A Serpente
Zeca Baleiro
Cultura e identidade maranhense em “A Serpente” de Zeca Baleiro
Em “A Serpente”, Zeca Baleiro adota um tom irônico e descontraído ao recusar uma verdade absoluta sobre o Maranhão logo no início da música. Essa postura ressalta a diversidade e a riqueza cultural do estado, mostrando que a identidade maranhense é formada por múltiplas tradições, lendas e festas. A serpente, símbolo central da canção, representa a energia latente da cidade, que desperta durante as manifestações culturais, especialmente o Bumba Meu Boi. Essa referência aparece tanto na sonoridade quanto na participação do Grupo de Bumba-Meu-Boi de Ribamar, reforçando a ligação da música com as raízes locais.

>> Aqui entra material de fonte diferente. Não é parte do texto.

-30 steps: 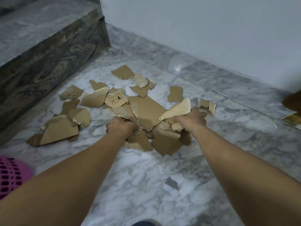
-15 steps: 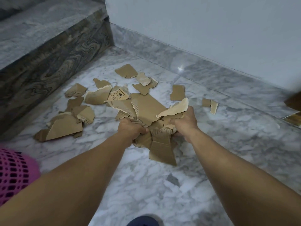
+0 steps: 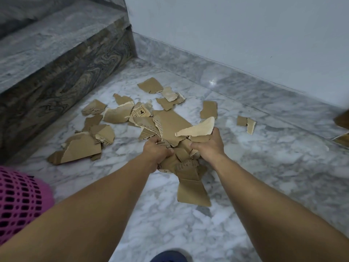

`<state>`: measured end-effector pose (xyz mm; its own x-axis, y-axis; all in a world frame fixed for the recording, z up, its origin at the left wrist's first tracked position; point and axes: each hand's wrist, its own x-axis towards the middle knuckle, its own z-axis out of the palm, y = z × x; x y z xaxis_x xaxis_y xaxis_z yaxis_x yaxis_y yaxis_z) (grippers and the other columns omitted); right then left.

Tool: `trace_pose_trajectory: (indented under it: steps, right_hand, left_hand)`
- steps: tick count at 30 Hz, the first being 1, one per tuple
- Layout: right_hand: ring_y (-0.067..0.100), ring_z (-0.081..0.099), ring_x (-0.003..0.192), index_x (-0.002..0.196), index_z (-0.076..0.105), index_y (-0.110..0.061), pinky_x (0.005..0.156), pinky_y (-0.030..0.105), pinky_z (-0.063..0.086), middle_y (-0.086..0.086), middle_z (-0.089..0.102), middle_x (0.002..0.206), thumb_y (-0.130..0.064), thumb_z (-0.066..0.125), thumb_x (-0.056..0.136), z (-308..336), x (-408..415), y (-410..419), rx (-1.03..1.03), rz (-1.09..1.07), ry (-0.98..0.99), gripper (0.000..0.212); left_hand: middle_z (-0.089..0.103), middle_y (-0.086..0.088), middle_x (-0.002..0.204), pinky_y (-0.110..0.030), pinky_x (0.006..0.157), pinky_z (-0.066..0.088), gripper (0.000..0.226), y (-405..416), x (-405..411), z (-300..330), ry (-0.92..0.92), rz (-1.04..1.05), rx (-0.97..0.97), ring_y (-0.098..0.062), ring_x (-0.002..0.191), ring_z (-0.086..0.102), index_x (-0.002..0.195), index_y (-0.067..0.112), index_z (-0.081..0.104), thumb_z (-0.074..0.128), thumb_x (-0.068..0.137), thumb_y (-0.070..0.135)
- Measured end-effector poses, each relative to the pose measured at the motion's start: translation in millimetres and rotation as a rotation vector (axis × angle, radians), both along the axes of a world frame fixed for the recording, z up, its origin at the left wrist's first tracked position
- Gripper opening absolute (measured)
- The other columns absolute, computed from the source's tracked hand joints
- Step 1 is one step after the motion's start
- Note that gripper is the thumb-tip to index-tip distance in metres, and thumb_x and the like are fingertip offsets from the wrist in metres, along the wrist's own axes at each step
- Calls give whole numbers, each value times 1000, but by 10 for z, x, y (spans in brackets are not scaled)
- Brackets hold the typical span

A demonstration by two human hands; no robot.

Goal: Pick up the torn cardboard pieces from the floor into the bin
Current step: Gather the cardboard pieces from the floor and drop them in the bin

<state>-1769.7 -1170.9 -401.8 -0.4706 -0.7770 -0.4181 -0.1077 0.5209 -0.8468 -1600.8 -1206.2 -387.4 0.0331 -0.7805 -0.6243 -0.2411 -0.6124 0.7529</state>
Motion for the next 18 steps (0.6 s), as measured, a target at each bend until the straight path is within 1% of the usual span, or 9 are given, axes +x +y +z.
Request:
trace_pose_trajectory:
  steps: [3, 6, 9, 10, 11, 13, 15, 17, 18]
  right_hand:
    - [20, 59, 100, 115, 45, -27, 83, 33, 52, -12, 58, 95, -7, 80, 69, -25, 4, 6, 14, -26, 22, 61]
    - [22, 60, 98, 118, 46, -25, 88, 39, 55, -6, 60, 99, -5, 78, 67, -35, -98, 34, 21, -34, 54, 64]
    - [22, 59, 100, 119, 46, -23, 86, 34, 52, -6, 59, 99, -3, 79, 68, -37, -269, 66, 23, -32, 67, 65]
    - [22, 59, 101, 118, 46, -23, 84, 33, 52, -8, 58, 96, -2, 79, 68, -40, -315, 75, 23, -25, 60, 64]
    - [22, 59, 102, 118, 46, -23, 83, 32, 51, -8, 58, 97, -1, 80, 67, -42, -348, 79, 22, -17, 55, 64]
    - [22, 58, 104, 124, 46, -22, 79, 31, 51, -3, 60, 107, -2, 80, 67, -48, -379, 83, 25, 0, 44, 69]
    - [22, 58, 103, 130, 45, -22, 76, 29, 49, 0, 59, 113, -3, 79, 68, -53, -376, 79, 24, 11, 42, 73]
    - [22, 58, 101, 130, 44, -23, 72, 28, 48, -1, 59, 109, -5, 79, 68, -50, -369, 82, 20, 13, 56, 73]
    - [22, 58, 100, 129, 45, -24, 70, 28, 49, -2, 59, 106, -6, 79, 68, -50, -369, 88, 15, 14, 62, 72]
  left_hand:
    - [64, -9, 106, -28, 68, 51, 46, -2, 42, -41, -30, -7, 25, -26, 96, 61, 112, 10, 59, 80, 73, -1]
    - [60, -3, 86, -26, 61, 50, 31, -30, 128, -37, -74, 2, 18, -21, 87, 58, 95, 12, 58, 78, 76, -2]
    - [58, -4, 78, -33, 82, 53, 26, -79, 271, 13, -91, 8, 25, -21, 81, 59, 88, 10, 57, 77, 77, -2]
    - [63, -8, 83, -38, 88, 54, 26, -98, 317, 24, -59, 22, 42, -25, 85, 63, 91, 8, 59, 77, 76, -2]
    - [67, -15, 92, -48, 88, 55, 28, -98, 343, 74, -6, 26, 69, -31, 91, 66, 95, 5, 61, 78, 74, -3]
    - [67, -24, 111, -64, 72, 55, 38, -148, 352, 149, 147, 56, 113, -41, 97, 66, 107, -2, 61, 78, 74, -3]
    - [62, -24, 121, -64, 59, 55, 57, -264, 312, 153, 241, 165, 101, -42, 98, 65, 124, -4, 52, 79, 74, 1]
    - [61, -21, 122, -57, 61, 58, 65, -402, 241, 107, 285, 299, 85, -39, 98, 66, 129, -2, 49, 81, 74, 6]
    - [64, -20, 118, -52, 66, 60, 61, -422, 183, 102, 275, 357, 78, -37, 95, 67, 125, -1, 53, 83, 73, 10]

A letra mistura cenas do cotidiano com imagens simbólicas e referências afro-brasileiras, como em “Alhadef te espera na casa de nagô”, que aponta para a influência das religiões de matriz africana e a convivência de diferentes culturas no Maranhão. O convite para a serpente acordar e “nunca mais a cidade dormir” sugere uma celebração constante, em que a cidade se mantém viva graças à força de suas tradições. Expressões como “desfila na rua da inveja dessa gente” e “faz tua fuzarca o teu carnaval” trazem leveza e irreverência, celebrando a resistência cultural do povo maranhense. Assim, a serpente se torna uma metáfora da própria cidade, que reafirma sua identidade coletiva sempre que suas festas e lendas tomam as ruas.
O significado desta letra foi gerado automaticamente.